Hold a dumbbell with both hands and place it on both sides of the body. Straighten your arms and exert force on your upper body. On the premise that your upper body is not distorted, bend to the left as far as possible by relying on your waist and abdomen, so that the dumbbell of your left hand is as close to your left knee as possible. When reaching the limit, make a pause, and then slowly return to the upright state. Bend to the right once to complete a complete movement. Do it 10 times.

No twist

Keep your feet as wide as your hips, straighten your arms forward, hold a dumbbell in your hands, lift the dumbbell to the height of your chest, and tighten your upper body. Push the arm as far to the left as possible. When you reach the limit, Pause briefly, and then twist to the right to complete an action. Do it 10 times.

Arcuate extension

Holding a dumbbell in both hands, hold it over your head, above your right shoulder, and extend your left foot to the left. Bend the elbow, pull down the dumbbell to the height in front of the chest, bend the knee and lift the left foot, also close to the chest, and then restore the starting position to complete an action. Do it 10 times.

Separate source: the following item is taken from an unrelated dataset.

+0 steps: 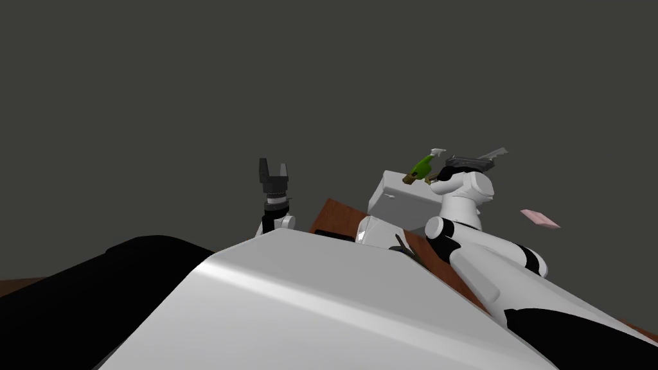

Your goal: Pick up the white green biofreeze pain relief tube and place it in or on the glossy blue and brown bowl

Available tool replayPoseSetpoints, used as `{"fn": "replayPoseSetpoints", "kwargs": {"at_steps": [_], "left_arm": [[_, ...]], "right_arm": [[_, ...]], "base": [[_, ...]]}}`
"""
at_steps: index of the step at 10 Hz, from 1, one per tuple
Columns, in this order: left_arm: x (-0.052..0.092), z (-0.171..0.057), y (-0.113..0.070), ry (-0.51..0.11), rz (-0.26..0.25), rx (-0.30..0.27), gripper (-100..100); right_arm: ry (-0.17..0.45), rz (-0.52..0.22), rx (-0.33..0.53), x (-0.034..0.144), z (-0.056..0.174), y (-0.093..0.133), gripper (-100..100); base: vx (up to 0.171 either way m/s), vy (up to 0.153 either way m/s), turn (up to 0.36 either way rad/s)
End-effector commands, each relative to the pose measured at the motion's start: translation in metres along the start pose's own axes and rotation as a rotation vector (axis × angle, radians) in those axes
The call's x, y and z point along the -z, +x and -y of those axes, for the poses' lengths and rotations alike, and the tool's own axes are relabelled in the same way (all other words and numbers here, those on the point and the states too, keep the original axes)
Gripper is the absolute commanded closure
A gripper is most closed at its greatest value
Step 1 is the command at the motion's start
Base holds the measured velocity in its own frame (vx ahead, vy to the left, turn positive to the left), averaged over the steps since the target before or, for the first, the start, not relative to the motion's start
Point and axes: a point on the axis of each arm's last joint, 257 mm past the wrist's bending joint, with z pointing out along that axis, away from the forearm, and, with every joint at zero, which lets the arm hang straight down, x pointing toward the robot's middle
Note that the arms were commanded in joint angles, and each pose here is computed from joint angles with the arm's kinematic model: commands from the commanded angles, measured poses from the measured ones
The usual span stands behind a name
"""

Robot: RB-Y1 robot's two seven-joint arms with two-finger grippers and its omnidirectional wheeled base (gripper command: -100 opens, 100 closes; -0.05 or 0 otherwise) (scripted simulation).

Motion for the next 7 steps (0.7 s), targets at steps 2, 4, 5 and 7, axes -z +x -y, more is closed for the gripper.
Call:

Switch sides and do it 10 times.

Dumbbell reverse chop

Bend your knees, twist your body slightly to the left, hold a dumbbell in both hands and put it outside your left thigh. Keep your arms straight, lift the dumbbell over your right shoulder and straighten your legs at the same time. Resume the starting posture along the same route and complete an action. Do it 10 times. Switch sides and do it 10 times.